Terbitnya Peraturan Pemerintah Pengganti Undang-Undang (Perppu) Nomor 2 Tahun 2022 tentang Cipta Kerja sebagai pengganti UU Nomor 11 Tahun 2020 menuai perdebatan. Terutama dalam klaster ketenagakerjaan. Selain soal hari libur, kontroversi terjadi pada formula pengupahan dan pekerja alih daya (outsourcing). Selain organisasi buruh, protes juga dari pengusaha.
Soal pengupahan, Perppu Cipta Kerja menggunakan formula akumulasi dari pertumbuhan ekonomi, inflasi, dan indeks tertentu. Sementara di UU Nomor 11 Tahun 2020 memakai formula pertumbuhan ekonomi atau inflasi. Menurut Ketua Umum Asosiasi Pengusaha Indonesia (Apindo) Hariyadi Sukamdani, formula baru memberatkan dunia usaha, terutama yang padat karya.
Dia menyangsikan tujuan perubahan variabel itu bisa mendorong daya beli warga. Bagi Hariyadi, inflasi tidak bisa dijadikan patokan kenaikan UMR karena inflasi tiap provinsi berbeda. Dia berharap aturan turunan dari Perppu No 2/2022 bisa mendorong upah di daerah yang tertinggal dari yang seharusnya dan menahan laju upah di daerah yang naik tidak terkendali.
Organisasi buruh pun mempersoalkan formula pengupahan. Bagi Presiden Partai Buruh Said Iqbal, ada empat persoalan soal pengupahan di Perppu Cipta Kerja. Salah satunya soal formula pengupahan yang tidak jelas.
"Mestinya cukup berbunyi ‘kenaikan upah minimum didasarkan pada inflasi dan pertumbuhan ekonomi’. Tidak perlu indeks tertentu," kata Said.
Dibandingkan dengan UU Nomor 13/2003, formula pengupahan jauh berubah. Di UU Ketenakerjaan itu, upah minimum ditetapkan berdasarkan kebutuhan hidup layak. Sejak beleid ini berlaku pemerintah secara berkala melakukan survei kebutuhan hidup layak. Formula baru tidak mengadopsi ini.
Ihwal pekerja alih daya, kata Said, Perppu Cipta Kerja hendak mengubah pembebasan untuk semua jenis pekerjaan seperti diatur di UU Nomor 11/2020. Artinya, perusahaan dapat menyerahkan sebagian pekerjaan kepada perusahaan alih daya.

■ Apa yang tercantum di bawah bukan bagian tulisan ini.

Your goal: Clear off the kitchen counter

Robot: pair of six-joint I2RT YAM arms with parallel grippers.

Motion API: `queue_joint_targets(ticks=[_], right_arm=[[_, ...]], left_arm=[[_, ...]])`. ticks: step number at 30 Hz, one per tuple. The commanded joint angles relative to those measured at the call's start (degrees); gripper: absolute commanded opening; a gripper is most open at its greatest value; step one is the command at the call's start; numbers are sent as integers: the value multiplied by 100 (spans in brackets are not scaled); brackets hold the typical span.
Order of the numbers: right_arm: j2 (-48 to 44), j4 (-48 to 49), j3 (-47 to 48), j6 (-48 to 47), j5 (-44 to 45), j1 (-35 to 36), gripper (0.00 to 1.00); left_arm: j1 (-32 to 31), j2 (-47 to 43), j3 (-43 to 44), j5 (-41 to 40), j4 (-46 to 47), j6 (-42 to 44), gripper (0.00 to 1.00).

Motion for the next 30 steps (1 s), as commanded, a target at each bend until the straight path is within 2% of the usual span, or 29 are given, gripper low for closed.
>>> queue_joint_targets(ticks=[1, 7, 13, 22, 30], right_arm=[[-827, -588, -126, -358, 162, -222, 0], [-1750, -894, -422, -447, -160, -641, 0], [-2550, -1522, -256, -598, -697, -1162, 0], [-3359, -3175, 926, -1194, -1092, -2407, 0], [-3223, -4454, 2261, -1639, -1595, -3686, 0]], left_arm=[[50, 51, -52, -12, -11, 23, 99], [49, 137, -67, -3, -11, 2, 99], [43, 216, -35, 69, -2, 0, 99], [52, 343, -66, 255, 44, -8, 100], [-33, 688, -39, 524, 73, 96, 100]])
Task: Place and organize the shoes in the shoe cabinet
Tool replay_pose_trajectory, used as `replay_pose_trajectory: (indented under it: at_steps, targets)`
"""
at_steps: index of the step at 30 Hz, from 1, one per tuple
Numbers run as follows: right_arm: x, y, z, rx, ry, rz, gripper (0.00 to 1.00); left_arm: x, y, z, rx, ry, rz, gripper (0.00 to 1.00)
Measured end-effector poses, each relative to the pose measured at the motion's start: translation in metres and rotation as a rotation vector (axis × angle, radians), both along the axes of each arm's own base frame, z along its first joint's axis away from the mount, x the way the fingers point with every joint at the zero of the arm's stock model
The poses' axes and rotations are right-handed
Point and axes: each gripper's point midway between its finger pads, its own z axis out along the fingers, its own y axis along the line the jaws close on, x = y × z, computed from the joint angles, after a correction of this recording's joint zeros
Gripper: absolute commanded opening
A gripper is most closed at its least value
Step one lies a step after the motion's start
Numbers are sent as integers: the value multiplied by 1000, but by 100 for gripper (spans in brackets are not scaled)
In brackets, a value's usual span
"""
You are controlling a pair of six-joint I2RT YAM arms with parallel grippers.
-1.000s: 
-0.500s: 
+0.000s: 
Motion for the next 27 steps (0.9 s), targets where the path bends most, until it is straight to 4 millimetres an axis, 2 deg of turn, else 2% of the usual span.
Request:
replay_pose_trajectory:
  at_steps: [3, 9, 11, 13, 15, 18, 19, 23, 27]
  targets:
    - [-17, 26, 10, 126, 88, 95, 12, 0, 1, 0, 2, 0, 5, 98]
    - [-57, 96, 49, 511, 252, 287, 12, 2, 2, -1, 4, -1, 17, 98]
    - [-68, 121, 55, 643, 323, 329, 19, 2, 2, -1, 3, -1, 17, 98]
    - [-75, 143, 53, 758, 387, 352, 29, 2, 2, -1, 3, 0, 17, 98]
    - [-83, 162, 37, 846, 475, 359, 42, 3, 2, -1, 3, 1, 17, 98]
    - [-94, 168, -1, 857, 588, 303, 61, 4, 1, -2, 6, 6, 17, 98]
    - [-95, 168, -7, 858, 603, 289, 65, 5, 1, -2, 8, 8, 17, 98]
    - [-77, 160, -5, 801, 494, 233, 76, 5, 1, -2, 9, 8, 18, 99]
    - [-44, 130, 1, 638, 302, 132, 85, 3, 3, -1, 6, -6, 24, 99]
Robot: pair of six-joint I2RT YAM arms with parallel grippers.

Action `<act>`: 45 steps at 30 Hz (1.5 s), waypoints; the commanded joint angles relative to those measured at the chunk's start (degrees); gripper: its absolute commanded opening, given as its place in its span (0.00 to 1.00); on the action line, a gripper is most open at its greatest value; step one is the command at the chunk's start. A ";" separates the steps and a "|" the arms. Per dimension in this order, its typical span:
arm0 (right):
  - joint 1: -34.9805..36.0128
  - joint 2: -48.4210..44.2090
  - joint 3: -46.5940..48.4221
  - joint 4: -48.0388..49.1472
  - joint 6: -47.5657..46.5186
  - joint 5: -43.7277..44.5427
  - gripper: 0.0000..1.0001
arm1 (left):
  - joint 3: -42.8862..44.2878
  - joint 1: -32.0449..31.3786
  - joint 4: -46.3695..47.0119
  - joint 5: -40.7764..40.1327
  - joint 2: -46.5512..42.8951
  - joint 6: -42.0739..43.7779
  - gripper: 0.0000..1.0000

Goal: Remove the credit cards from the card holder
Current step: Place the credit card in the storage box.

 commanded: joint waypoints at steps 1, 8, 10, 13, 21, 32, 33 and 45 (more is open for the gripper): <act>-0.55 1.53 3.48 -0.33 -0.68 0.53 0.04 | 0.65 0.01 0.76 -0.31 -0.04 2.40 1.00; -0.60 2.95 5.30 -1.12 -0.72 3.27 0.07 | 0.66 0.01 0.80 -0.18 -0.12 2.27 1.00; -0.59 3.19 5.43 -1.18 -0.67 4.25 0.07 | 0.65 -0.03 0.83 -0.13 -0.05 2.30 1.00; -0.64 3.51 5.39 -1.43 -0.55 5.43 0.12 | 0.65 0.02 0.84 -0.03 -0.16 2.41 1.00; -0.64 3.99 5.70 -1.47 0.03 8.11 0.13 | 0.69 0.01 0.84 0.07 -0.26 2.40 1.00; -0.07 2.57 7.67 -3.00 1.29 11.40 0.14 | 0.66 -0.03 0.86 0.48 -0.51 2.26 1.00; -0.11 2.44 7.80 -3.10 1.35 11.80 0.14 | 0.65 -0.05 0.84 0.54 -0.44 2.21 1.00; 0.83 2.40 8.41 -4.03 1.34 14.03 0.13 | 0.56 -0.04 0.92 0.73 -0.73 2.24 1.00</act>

Ia mendesak pengaturan pekerja alih daya kembali mengadopsi isi UU Nomor 13/2003: outsourcing hanya kegiatan penunjang.
Sebaliknya, Hariyadi mewakili dunia usaha, berharap pemerintah tetap membebaskan pekerja alih daya untuk semua jenis pekerjaan. Pembatasan jenis pekerjaan untuk pekerja alih daya berpotensi menghambat ekosistem ekonomi yang sehat dan fleksibel untuk menarik investor.
Kementerian Ketenagakerjaan bisa memahami sejumlah pihak keberatan dengan isi Perppu Cipta Kerja. Isi regulasi baru itu merupakan hasil menyerap aspirasi publik, baik pelaku usaha, buruh maupun pemda. Pengaturan pekerja alih daya, kata Dirjen Pembinaan Hubungan Industri dan Jaminan Sosial Tenaga Kerja Kemenaker, Indah Anggoro Putri, untuk memberi kepastian. Pembatasan, klaim dia, tidak mengurangi peluang perusahaan untuk mengembangkan usahanya.